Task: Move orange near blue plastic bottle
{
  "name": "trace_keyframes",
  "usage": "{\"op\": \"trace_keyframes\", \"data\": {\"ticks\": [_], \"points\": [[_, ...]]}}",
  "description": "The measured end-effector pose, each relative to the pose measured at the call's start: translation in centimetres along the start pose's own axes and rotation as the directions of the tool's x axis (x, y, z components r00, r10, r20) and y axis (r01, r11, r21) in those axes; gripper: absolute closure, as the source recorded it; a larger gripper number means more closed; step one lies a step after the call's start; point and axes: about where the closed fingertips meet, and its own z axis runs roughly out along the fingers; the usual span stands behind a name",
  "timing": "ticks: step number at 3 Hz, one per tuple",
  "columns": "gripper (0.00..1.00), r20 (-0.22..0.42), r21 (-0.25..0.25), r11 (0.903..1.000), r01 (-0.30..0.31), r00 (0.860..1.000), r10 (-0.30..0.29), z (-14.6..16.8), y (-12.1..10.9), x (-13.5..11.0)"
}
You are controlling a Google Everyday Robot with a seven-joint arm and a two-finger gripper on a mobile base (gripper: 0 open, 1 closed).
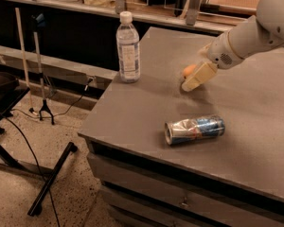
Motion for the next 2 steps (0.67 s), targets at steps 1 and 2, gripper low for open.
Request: {"op": "trace_keyframes", "data": {"ticks": [1,2], "points": [[0.39,-0.001,-0.005,1.0,0.001,1.0,-0.001,0.27,0.09,-0.01],[0.62,-0.001,-0.009,1.0,0.001,1.0,-0.001,0.54,0.17,-0.03]]}}
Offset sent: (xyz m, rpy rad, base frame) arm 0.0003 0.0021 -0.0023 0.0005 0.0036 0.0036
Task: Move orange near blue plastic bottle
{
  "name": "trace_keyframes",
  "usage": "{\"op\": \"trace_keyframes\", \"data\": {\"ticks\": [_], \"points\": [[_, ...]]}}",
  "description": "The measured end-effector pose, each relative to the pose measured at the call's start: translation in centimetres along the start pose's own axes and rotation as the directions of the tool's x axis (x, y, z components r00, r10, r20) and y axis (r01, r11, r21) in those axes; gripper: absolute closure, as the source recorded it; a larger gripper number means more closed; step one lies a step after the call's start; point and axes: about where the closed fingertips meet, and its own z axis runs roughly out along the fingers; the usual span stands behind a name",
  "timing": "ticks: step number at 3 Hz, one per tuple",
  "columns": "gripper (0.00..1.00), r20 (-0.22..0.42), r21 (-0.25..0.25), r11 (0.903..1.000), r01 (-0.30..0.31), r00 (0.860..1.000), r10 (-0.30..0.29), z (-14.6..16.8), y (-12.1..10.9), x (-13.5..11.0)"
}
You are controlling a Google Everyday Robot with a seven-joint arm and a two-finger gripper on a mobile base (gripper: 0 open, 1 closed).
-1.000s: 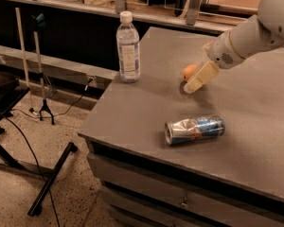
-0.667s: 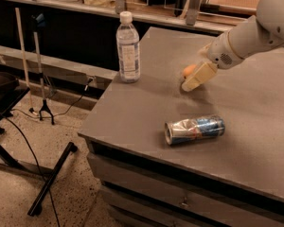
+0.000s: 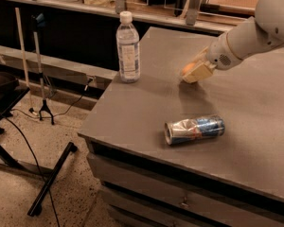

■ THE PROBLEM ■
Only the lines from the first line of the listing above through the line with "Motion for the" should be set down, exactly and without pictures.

■ SOLUTION TO THIS TASK ■
Task: Move orange near blue plastic bottle
{
  "name": "trace_keyframes",
  "usage": "{\"op\": \"trace_keyframes\", \"data\": {\"ticks\": [_], \"points\": [[_, ...]]}}",
  "description": "The measured end-effector pose, each relative to the pose measured at the call's start: translation in centimetres along the start pose's own axes and rotation as the directions of the tool's x axis (x, y, z components r00, r10, r20) and y axis (r01, r11, r21) in those axes; gripper: absolute closure, as the source recorded it; a larger gripper number means more closed; step one lies a step after the call's start; point and axes: about where the closed fingertips meet, and its own z axis runs roughly out along the fingers; the usual span stands behind a name",
  "timing": "ticks: step number at 3 Hz, one per tuple",
  "columns": "gripper (0.00..1.00), r20 (-0.22..0.42), r21 (-0.25..0.25), r11 (0.903..1.000), r01 (-0.30..0.31), r00 (0.860..1.000), r10 (-0.30..0.29), z (-14.6..16.8), y (-12.1..10.9), x (-13.5..11.0)"
}
You are controlling a Google Everyday Robot with a seven-joint arm and a two-finger gripper on a mobile base (gripper: 0 open, 1 closed).
Motion for the next 2 steps (0.67 s), targets at steps 1 and 2, gripper low for open.

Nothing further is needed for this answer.